You really need to find the right peace of mind when faced with the difficulty of dealing with a critical illness. Critical illness assurance pays a tax-free lump sum on diagnosis of any one of a list of specified serious illnesses, including cancer and heart attacks. The good news is that medical advances mean more people than ever are surviving life-threatening conditions that might have killed earlier generations. Critical illness cover can provide cash to allow you to pursue a less stressful lifestyle while you recover from illness, or use it for any other purpose.
It’s almost impossible to predict certain events that may occur within our lives, so taking out critical illness cover for you and your family, or if you run a business or company, offers protection when you may need it more than anything else.
Whichever happens first
The illnesses covered are specified in the policy along with any exclusions and limitations, which may differ between insurers. Critical illness policies usually only pay out once, so are not a replacement for income. Some policies offer combined life and critical illness cover. These pay out if you are diagnosed with a critical illness, or you die, whichever happens first.

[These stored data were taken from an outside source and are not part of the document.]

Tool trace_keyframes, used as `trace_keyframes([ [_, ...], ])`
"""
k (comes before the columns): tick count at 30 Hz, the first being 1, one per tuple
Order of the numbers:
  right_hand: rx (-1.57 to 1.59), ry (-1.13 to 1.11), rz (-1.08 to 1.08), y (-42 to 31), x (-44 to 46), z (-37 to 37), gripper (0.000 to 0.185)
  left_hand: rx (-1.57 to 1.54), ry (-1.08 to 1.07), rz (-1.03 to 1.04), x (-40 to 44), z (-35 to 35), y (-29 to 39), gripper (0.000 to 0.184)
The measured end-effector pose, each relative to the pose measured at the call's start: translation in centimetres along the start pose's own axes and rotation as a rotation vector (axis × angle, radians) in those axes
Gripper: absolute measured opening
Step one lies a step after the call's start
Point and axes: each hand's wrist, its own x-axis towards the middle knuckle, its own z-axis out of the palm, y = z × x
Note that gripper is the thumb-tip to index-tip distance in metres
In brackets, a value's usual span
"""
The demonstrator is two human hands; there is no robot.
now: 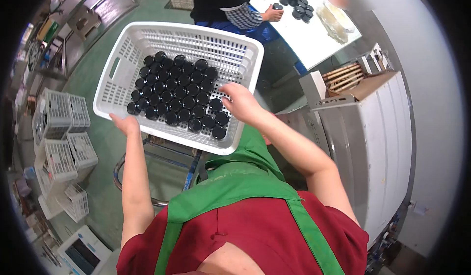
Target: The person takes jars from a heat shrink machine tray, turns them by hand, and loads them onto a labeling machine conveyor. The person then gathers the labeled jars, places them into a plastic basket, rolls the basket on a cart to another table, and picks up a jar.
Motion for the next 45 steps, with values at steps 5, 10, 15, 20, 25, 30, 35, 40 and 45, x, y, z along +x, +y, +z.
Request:
trace_keyframes([
  [5,-0.631,-1.005,0.038,5.1,7.4,10.2,0.052,-0.006,0.011,-0.001,0.7,0.5,-0.7,0.079],
  [10,-1.141,-1.278,-0.216,9.3,5.7,15.9,0.076,0.037,0.032,0.007,0.8,0.6,-1.0,0.078],
  [15,-1.162,-1.313,-0.565,12.0,6.7,15.4,0.072,0.010,0.020,0.004,0.5,0.3,-0.5,0.079],
  [20,-1.126,-1.272,-0.762,13.7,6.7,15.7,0.085,0.045,0.030,-0.018,0.4,0.1,-0.1,0.079],
  [25,-0.999,-1.230,-1.084,16.6,7.1,16.9,0.078,0.065,0.045,-0.023,0.3,0.1,0.2,0.078],
  [30,-0.703,-1.297,-1.085,18.6,8.9,16.5,0.080,-0.069,0.048,-0.016,0.4,0.4,-0.2,0.076],
  [35,-0.506,-1.254,-1.170,21.5,10.4,16.9,0.074,-0.143,0.037,-0.010,0.3,0.5,-0.1,0.072],
  [40,-0.401,-0.947,-1.360,22.4,10.5,16.5,0.057,-0.159,0.059,0.025,0.4,0.7,-0.5,0.069],
  [45,-0.454,-1.039,-1.420,23.0,9.9,18.3,0.036,-0.053,0.068,0.047,0.4,0.6,-0.6,0.070],
])
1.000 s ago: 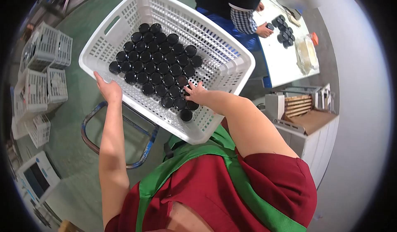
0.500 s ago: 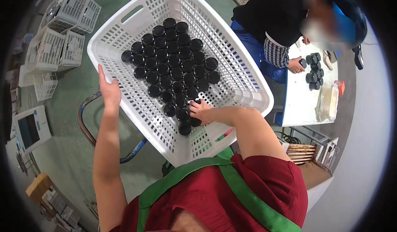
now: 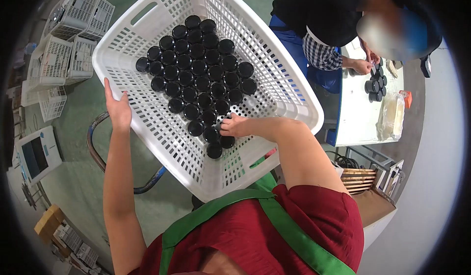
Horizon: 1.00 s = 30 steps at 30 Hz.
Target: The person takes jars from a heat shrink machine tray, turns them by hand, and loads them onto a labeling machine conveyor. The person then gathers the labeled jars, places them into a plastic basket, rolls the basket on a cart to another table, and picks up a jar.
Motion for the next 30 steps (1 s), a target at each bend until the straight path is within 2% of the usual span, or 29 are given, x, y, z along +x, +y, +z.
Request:
trace_keyframes([
  [3,0.046,-0.223,0.124,-0.1,0.7,-1.1,0.035,-0.026,-0.012,-0.006,0.1,0.0,-0.2,0.070],
  [6,0.163,-0.366,0.324,-0.2,1.0,-6.0,0.045,0.286,0.079,0.058,-0.3,0.1,0.1,0.070],
  [7,0.220,-0.393,0.399,-0.7,0.9,-9.0,0.049,0.454,0.128,0.183,-0.8,-0.1,0.6,0.070],
  [8,0.310,-0.297,0.513,-1.0,0.6,-11.8,0.057,0.616,0.181,0.312,-1.4,-0.1,1.6,0.070],
  [9,0.379,-0.178,0.569,-1.3,0.3,-13.9,0.057,0.770,0.242,0.448,-1.7,0.0,2.6,0.070],
  [10,0.440,-0.051,0.631,-1.6,-0.1,-15.7,0.057,0.739,0.184,0.698,-2.2,-0.1,3.2,0.070],
  [11,0.491,0.081,0.700,-1.9,-0.8,-17.6,0.057,0.679,0.043,0.764,-3.8,0.6,4.5,0.071],
  [12,0.554,0.197,0.717,-2.3,-1.3,-19.5,0.054,0.495,-0.145,0.742,-6.2,1.4,6.1,0.074],
  [13,0.606,0.320,0.735,-2.7,-1.8,-21.3,0.051,0.159,-0.370,0.719,-7.9,2.6,6.3,0.079],
  [14,0.629,0.413,0.774,-3.4,-2.3,-22.7,0.050,-0.039,-0.556,0.597,-10.0,3.8,7.2,0.089],
  [15,0.655,0.509,0.806,-3.9,-2.8,-24.0,0.049,-0.668,-0.930,-0.047,-12.1,5.4,8.6,0.099],
  [17,0.811,0.636,0.841,-4.8,-3.6,-26.5,0.049,-0.873,-1.247,-0.164,-14.6,6.3,11.8,0.119],
  [19,0.890,0.743,0.905,-5.7,-4.6,-28.3,0.046,-0.596,-1.175,0.257,-15.9,7.4,13.8,0.126],
  [20,0.918,0.784,0.952,-5.8,-5.1,-28.7,0.044,-0.698,-1.149,0.159,-16.6,7.9,14.9,0.126],
  [23,0.897,0.832,1.001,-7.2,-6.7,-30.3,0.044,-0.502,-1.022,0.260,-17.8,8.2,18.8,0.123],
  [24,0.858,0.834,1.000,-7.5,-7.4,-30.9,0.045,-0.554,-0.972,0.279,-18.4,8.5,19.3,0.116],
  [27,0.862,1.216,0.980,-8.9,-8.6,-30.0,0.054,-0.715,-1.024,0.013,-18.9,8.8,19.0,0.110],
  [28,1.047,1.218,0.976,-9.0,-9.3,-29.5,0.057,-0.846,-0.990,-0.033,-19.2,9.0,18.5,0.094],
  [29,1.213,1.355,0.946,-9.2,-9.5,-28.5,0.048,-0.896,-1.019,-0.088,-19.5,9.3,18.1,0.079],
  [30,1.292,1.499,0.956,-9.6,-9.9,-28.0,0.042,-0.936,-0.991,-0.102,-20.1,9.3,18.4,0.073],
])
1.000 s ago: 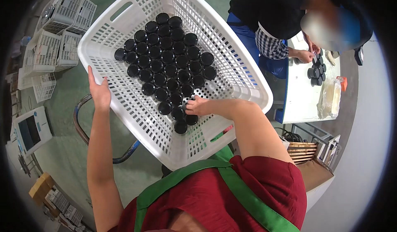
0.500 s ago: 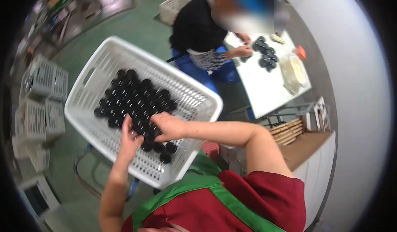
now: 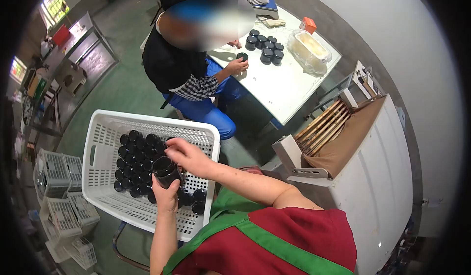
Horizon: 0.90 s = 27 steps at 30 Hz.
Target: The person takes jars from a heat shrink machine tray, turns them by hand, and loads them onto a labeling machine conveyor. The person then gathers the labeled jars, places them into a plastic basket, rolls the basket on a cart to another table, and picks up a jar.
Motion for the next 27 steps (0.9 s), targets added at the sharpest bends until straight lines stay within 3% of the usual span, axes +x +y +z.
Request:
trace_keyframes([
  [1,0.124,0.094,0.019,0.3,-0.3,-0.7,0.038,-0.040,0.022,0.019,-0.2,0.8,-0.2,0.068],
  [3,0.075,0.443,-0.192,1.2,-0.1,-2.6,0.031,-0.039,-0.011,-0.009,-1.0,2.0,-0.6,0.066],
  [5,0.042,0.646,-0.317,1.2,0.9,-5.9,0.028,-0.038,-0.040,-0.041,-1.7,2.9,-1.1,0.064],
  [7,0.070,0.805,-0.275,1.8,2.1,-9.7,0.028,-0.067,-0.070,-0.072,-2.0,3.9,-1.3,0.066],
  [9,0.077,0.822,-0.184,1.1,2.7,-12.4,0.030,0.016,-0.114,-0.039,-1.3,4.1,-1.9,0.071],
  [13,-0.062,0.564,-0.157,-2.0,2.1,-11.6,0.021,0.145,-0.069,0.042,2.2,5.1,-1.7,0.079],
  [15,-0.396,0.453,-0.417,-3.3,1.6,-9.7,0.021,0.178,-0.018,0.077,4.4,5.7,-1.2,0.081],
  [16,-0.511,0.426,-0.448,-3.5,1.3,-8.7,0.021,0.187,-0.008,0.122,5.7,6.0,-1.0,0.081],
  [20,-0.622,0.529,-0.598,-2.8,1.2,-6.4,0.016,0.294,0.047,0.212,8.8,6.3,-0.6,0.082],
  [27,-0.674,0.626,-0.619,-0.6,3.0,-6.5,0.016,0.327,0.008,0.260,11.7,6.8,-1.4,0.079],
])
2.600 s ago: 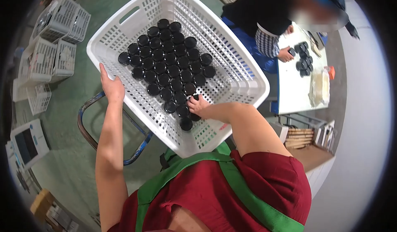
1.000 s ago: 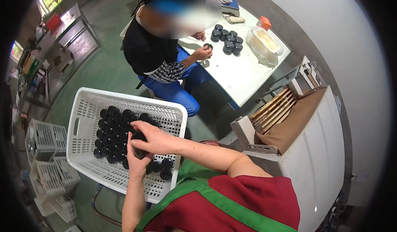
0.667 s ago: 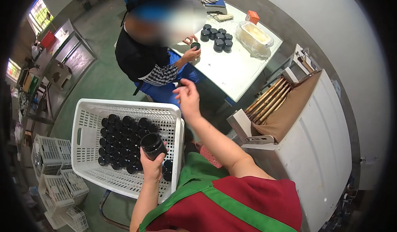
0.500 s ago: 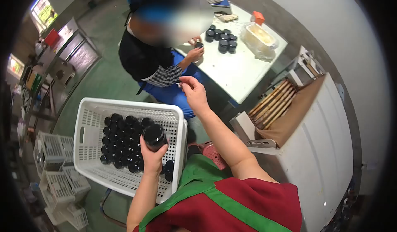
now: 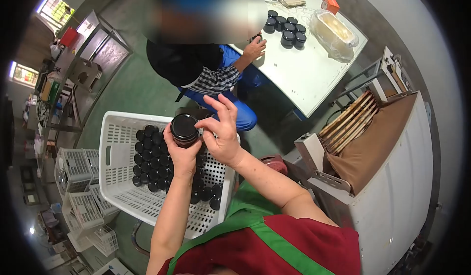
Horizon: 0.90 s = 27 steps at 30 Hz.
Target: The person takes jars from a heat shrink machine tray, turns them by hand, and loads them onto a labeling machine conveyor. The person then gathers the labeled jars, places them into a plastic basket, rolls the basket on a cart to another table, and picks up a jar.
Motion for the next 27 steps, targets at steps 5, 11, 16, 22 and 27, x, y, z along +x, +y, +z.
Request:
trace_keyframes([
  [5,-0.001,0.015,0.039,0.9,-0.1,0.5,0.022,0.022,-0.041,0.030,0.8,0.9,-1.3,0.080],
  [11,-0.031,0.049,0.050,2.3,-0.5,0.8,0.019,0.042,-0.047,0.055,1.5,1.6,-2.1,0.081],
  [16,-0.050,0.064,0.045,2.9,-0.6,0.9,0.019,0.105,-0.033,0.085,1.6,2.0,-2.6,0.081],
  [22,-0.077,0.083,0.029,3.7,-0.7,0.8,0.019,0.151,-0.013,0.108,1.9,2.3,-3.5,0.082],
  [27,-0.085,0.083,0.054,4.1,-2.1,1.2,0.015,0.108,-0.029,0.111,2.5,2.3,-3.5,0.083],
])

If you already have an existing critical illness policy, you might find that by replacing a policy you would lose some of the benefits if you have developed any illnesses since you took out the first policy. It is important to seek professional advice before considering replacing or switching your policy, as pre-existing conditions may not be covered under a new policy.
Core specified conditions
All policies should cover seven core specified conditions. These are cancer, coronary artery
bypass, heart attack, kidney failure, major organ transplant, multiple sclerosis and stroke. They will also pay out if a policyholder becomes permanently disabled as a result of injury or illness.
But not all conditions are necessarily covered. The Association of British Insurers (ABI) introduced a set of best practice guidelines. In May 2003, the ABI introduced other measures. These included conditions such as non-invasive skin cancers and less advanced cases of prostate cancer. Tumours that have not yet invaded the organ or tissue, and lymphoma or Kaposi’s sarcoma in the presence of HIV, are excluded.

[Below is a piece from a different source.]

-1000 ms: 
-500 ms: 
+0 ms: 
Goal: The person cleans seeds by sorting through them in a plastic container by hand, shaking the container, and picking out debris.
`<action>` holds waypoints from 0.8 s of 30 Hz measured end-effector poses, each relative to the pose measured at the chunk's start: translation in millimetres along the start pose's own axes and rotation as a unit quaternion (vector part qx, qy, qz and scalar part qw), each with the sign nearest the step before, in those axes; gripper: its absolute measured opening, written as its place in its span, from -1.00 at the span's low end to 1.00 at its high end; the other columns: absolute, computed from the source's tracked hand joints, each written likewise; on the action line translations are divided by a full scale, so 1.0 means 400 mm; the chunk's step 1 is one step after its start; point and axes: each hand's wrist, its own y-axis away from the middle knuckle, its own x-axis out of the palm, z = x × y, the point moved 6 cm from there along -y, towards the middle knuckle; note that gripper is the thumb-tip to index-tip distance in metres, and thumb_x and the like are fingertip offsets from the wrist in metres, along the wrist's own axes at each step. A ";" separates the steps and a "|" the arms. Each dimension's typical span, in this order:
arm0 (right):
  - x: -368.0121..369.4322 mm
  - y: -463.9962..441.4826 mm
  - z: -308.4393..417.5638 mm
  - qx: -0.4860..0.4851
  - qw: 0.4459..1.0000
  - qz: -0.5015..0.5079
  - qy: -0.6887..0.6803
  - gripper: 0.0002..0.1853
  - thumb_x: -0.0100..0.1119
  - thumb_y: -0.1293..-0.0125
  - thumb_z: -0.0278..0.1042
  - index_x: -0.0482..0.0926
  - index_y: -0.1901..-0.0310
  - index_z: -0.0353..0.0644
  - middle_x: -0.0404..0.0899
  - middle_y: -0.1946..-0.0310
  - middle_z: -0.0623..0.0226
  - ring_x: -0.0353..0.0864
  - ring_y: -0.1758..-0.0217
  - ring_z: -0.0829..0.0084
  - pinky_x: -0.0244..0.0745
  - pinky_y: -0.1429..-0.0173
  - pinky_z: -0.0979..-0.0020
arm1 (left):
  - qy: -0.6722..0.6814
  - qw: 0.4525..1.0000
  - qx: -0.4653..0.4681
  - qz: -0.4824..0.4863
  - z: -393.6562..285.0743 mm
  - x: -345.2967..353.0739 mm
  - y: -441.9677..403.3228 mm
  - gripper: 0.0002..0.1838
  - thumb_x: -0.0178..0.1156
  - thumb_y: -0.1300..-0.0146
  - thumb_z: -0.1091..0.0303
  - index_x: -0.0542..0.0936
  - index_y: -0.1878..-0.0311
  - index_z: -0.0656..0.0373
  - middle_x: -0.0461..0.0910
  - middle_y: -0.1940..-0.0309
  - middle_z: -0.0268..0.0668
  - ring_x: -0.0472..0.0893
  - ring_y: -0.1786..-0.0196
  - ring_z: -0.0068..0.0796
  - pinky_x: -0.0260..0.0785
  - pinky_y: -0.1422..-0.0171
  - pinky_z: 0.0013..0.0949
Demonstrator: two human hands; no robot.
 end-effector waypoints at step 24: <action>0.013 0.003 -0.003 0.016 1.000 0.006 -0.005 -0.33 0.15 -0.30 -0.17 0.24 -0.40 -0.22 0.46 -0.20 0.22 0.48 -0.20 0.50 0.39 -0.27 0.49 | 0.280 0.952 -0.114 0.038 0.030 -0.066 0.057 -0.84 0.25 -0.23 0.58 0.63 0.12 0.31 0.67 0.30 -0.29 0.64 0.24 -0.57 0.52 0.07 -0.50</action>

There are also more restrictive conditions for heart attacks. There has to be evidence of typical chest pain, or changes in the electrocardiogram (ECG), for example, if a claim is to be successful. Cardiac conditions, such as angina, will not be covered.
Some policies allow you to increase your cover, particularly after lifestyle changes such as marriage, moving home or having children. If you cannot increase the cover under your existing policy, you could consider taking out a new policy just to ‘top up’ your existing cover.
A policy will provide cover only for conditions defined in the policy document. For a condition to be covered, your condition must meet the policy definition exactly. This can mean that some conditions, such as some forms of cancer, won’t be covered if deemed insufficiently severe.
Similarly, some conditions may not be covered if you suffer from them after reaching a certain age, for example, many policies will not cover Alzheimer’s disease if diagnosed after the age of 60.
Very few policies will pay out as soon as you receive diagnosis of any of the conditions listed in the policy and most pay out only after a ‘survival period’. This means that if you die within the specified number of days of meeting the definition of the critical illness given in the policy, the cover would not pay out.
How much you pay for critical illness cover will depend on a range of factors including what sort of policy you have chosen, your age, the amount you want the policy to pay out and whether or not you smoke.
Permanent total disability is usually included in the policy. Some insurers define ‘permanent total disability’ as being unable to work as you normally would as a result of sickness, while others see it as being unable to independently perform three or more ‘Activities of Daily Living’ as a result of sickness or accident.
Getting it covered
If you are single with no dependants, critical illness cover can be used to pay off your mortgage, which means that you would have fewer bills or a lump sum to use if you became very unwell. And if you are part of a couple, it can provide much-needed financial support at a time of emotional stress.
While life assurance is often the priority of those with dependant family members, critical illness cover can be vital if you are the sole breadwinner, rely heavily on your income or are single. It provides a welcome financial boost at a time of emotional stress and financial hardship.
Before you take out critical illness cover, you need to obtain professional financial advice to make sure that it is right for you and offers sufficient cover.